# Data Exploration

This notebook explores the face recognition datasets used in the project:
- MS1MV2 training dataset
- Evaluation datasets (LFW, CFP-FP, AgeDB-30, etc.)

## Objectives
1. Load and visualize datasets
2. Understand data structure and statistics
3. Prepare data for training and evaluation


In [None]:
import sys
import os
sys.path.append(os.path.join(os.path.dirname(os.getcwd()), 'src'))

import torch
import numpy as np
import matplotlib.pyplot as plt
from PIL import Image
import yaml

from data.dataset import MS1MV2Dataset, LFWDataset
from data.dataloader import get_ms1mv2_dataloader, get_lfw_dataloader

# Load configuration
with open('../config.yaml', 'r') as f:
    config = yaml.safe_load(f)

print("Configuration loaded successfully")
print(f"Device: {'cuda' if torch.cuda.is_available() else 'cpu'}")
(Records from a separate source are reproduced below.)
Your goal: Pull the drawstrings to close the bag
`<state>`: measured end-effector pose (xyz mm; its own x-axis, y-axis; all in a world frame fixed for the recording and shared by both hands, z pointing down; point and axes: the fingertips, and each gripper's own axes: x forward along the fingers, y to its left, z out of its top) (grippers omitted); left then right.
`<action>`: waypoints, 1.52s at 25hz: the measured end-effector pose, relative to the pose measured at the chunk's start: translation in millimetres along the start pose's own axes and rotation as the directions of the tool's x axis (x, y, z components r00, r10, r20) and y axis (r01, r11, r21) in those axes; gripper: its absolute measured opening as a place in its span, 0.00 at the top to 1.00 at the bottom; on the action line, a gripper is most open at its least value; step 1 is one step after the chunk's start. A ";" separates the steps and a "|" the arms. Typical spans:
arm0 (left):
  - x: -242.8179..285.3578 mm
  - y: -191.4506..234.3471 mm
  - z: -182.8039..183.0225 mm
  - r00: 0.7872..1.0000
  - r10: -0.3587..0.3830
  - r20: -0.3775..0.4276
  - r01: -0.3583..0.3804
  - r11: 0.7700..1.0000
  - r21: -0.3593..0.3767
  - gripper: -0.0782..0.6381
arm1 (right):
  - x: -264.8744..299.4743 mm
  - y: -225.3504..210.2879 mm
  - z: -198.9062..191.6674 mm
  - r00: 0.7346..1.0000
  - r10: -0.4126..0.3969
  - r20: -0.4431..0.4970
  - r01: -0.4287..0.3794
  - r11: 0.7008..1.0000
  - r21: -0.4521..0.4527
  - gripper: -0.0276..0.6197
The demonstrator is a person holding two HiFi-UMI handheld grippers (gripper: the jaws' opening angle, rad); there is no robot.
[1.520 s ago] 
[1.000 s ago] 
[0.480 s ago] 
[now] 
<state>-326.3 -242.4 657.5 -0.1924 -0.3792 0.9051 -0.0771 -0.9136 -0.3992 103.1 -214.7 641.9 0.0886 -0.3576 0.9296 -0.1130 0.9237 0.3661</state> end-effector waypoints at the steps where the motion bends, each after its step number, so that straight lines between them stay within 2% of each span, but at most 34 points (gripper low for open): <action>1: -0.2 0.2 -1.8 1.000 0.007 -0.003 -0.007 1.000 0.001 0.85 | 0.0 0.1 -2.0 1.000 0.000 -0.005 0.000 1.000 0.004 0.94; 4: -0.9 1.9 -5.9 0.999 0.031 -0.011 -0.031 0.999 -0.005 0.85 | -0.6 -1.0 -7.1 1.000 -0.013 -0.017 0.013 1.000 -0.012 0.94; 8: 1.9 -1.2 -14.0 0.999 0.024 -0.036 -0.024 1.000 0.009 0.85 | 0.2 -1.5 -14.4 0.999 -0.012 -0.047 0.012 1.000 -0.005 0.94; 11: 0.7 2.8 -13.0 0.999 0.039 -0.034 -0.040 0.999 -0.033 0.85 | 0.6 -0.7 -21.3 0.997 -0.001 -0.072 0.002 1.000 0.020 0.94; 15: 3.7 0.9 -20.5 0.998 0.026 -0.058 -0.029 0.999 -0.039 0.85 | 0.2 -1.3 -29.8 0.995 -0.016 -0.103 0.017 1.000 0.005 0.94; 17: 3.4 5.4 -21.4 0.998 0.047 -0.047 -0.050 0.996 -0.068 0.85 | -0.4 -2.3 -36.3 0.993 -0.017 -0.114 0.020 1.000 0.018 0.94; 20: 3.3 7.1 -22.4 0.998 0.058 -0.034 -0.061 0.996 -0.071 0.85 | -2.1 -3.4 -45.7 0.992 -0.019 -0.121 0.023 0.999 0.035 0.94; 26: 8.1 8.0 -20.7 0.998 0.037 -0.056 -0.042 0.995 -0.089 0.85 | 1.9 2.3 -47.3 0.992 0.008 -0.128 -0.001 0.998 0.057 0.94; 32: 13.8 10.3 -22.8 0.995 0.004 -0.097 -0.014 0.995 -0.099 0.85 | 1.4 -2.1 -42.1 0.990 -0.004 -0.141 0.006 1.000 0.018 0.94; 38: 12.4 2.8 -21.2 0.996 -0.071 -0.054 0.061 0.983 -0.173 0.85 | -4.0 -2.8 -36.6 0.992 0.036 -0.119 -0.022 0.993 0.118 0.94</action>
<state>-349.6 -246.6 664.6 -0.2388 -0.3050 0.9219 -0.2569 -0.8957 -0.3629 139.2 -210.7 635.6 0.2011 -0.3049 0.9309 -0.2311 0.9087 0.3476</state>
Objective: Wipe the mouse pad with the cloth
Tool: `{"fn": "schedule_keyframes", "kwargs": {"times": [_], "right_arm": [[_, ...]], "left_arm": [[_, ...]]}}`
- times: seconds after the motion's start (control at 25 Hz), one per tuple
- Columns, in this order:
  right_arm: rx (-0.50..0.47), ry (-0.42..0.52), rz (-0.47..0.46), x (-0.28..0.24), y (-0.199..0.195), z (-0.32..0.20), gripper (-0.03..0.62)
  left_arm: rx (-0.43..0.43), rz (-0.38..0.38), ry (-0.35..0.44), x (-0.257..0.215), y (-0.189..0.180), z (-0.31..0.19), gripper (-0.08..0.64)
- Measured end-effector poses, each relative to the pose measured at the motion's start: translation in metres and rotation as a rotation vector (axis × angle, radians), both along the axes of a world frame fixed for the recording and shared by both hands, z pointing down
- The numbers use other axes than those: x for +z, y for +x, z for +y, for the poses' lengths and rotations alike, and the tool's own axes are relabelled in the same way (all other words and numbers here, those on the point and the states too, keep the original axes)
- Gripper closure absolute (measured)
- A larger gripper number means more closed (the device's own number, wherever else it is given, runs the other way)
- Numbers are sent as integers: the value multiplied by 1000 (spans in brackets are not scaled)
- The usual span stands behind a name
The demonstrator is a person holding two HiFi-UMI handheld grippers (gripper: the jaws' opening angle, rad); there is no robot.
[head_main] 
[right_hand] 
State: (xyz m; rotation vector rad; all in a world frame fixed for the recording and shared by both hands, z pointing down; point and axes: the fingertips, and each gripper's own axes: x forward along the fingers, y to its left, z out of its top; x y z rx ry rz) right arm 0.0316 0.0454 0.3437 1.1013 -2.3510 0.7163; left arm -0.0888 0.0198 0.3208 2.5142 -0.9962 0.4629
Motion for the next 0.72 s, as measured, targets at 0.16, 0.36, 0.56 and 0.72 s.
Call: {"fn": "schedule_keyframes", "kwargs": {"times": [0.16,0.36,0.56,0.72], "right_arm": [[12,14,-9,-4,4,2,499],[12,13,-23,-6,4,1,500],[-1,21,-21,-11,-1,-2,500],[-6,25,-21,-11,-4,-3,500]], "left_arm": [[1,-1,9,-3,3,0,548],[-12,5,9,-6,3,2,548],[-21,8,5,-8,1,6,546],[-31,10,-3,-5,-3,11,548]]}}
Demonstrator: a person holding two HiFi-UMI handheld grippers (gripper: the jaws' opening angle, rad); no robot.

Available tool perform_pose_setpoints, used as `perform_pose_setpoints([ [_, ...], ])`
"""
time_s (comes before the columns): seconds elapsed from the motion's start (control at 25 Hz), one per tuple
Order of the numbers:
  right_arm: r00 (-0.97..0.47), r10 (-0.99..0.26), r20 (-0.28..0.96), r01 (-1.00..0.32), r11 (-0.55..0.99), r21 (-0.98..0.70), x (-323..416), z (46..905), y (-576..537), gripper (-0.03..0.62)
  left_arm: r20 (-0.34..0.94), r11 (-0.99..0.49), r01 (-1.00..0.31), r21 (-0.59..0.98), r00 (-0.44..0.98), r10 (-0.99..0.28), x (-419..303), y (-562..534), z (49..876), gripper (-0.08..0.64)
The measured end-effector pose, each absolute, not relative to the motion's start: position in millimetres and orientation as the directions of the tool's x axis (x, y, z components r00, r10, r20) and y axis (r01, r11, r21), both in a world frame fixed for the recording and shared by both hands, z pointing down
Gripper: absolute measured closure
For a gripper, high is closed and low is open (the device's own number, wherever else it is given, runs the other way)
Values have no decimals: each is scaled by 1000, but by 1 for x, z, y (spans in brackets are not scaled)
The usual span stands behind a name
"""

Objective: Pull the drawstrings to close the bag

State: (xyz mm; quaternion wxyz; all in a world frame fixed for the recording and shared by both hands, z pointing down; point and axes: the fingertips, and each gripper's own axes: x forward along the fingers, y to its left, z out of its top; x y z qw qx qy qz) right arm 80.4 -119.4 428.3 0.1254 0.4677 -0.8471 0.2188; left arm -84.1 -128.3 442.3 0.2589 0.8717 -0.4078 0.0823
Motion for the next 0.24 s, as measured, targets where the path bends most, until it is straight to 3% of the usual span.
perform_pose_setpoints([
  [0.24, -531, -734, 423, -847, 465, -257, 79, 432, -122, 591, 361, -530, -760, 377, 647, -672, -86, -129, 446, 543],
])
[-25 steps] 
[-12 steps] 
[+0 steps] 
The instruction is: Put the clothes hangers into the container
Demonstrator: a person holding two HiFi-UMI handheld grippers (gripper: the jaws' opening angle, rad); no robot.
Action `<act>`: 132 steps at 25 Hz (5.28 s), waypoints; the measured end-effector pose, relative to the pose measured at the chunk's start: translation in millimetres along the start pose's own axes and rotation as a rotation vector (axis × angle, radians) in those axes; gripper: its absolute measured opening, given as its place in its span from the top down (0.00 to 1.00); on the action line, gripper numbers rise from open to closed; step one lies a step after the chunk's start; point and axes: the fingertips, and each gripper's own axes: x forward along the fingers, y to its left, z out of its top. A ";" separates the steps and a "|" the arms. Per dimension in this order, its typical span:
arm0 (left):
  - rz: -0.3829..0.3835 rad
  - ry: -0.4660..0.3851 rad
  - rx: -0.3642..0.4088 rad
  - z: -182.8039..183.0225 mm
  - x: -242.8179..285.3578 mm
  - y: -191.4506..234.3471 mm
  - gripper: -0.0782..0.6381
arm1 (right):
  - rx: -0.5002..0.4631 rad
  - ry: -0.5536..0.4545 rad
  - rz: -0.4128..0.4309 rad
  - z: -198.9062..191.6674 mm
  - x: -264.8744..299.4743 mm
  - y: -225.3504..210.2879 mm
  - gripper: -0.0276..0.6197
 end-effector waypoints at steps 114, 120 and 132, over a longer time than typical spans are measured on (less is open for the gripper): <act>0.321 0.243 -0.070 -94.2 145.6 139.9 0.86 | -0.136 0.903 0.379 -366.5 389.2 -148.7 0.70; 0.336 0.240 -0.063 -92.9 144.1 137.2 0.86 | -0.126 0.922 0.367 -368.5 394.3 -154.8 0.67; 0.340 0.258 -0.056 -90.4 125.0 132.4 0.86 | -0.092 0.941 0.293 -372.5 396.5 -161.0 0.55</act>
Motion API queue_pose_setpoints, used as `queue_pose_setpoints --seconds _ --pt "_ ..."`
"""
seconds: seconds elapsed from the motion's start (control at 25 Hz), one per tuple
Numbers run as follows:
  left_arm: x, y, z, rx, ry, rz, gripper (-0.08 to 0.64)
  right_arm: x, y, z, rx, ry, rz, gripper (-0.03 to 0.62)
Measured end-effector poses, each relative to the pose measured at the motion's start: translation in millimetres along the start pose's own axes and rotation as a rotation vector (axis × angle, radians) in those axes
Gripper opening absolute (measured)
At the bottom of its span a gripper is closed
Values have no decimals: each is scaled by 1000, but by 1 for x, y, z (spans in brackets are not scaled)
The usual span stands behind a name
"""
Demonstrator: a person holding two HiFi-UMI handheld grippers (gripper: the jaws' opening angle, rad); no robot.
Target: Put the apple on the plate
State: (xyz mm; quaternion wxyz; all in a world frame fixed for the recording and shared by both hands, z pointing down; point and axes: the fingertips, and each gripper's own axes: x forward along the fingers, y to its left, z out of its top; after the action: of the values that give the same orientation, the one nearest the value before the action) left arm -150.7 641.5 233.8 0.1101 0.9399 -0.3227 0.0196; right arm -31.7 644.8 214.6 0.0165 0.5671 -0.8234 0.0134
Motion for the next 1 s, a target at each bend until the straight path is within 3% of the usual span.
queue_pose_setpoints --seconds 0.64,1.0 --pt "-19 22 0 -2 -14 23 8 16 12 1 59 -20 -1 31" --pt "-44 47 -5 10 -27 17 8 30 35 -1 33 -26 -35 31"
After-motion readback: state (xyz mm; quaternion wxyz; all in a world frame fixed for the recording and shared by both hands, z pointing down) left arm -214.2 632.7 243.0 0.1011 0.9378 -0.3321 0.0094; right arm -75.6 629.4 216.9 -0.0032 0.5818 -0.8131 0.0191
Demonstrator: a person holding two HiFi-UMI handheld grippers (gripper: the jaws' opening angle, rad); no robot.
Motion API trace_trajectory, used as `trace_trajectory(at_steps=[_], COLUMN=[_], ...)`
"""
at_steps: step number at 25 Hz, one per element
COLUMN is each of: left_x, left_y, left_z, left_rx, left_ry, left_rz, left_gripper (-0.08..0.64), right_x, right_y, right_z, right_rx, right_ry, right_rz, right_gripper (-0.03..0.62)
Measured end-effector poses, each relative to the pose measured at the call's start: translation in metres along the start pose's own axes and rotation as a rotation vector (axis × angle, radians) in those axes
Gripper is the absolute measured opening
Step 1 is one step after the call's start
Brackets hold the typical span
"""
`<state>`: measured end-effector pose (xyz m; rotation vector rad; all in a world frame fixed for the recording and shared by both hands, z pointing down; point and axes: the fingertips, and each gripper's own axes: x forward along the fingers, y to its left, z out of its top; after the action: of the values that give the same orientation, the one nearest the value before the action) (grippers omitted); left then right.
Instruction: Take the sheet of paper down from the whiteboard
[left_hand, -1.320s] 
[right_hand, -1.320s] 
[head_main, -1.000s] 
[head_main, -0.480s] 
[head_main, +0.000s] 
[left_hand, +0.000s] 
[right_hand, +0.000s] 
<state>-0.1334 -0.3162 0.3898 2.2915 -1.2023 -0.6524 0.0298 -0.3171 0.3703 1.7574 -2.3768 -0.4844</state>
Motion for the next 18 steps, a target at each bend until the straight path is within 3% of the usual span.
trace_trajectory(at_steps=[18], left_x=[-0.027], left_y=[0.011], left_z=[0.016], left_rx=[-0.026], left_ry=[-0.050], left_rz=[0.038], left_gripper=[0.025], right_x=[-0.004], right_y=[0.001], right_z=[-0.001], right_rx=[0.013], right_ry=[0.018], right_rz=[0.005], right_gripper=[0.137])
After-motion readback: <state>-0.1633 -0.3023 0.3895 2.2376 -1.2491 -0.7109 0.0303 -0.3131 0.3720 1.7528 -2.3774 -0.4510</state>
## 1. MS1MV2 Dataset Exploration

In [None]:
# Load MS1MV2 dataset
ms1mv2_path = config['data']['ms1mv2']['path']

try:
    dataset = MS1MV2Dataset(ms1mv2_path, is_training=True)
    print(f"MS1MV2 Dataset loaded successfully")
    print(f"Total samples: {len(dataset)}")
    print(f"Total identities: {len(dataset.identities)}")
    
    # Sample some images
    fig, axes = plt.subplots(2, 5, figsize=(15, 6))
    for i in range(10):
        img, label = dataset[i]
        axes[i//5, i%5].imshow(img.permute(1, 2, 0) * 0.5 + 0.5)  # Denormalize
        axes[i//5, i%5].set_title(f"Identity: {label}")
        axes[i//5, i%5].axis('off')
    plt.tight_layout()
    plt.show()
    
except Exception as e:
    print(f"Error loading MS1MV2 dataset: {e}")
    print("Please ensure the dataset is downloaded and path is correct in config.yaml")


## 2. Evaluation Datasets

In [None]:
# Explore LFW dataset
lfw_path = config['data']['evaluation']['lfw']
lfw_pairs_file = os.path.join(lfw_path, 'pairs.txt')

try:
    if os.path.exists(lfw_path):
        dataset = LFWDataset(lfw_path, lfw_pairs_file)
        print(f"LFW Dataset loaded successfully")
        print(f"Total pairs: {len(dataset)}")
        
        # Show some pairs
        fig, axes = plt.subplots(3, 4, figsize=(12, 9))
        for i in range(6):
            img1, img2, is_same = dataset[i]
            axes[i, 0].imshow(img1.permute(1, 2, 0) * 0.5 + 0.5)
            axes[i, 0].set_title("Image 1")
            axes[i, 0].axis('off')
            axes[i, 1].imshow(img2.permute(1, 2, 0) * 0.5 + 0.5)
            axes[i, 1].set_title(f"Image 2\nSame: {is_same}")
            axes[i, 1].axis('off')
        plt.tight_layout()
        plt.show()
    else:
        print(f"LFW dataset not found at {lfw_path}")
except Exception as e:
    print(f"Error loading LFW dataset: {e}")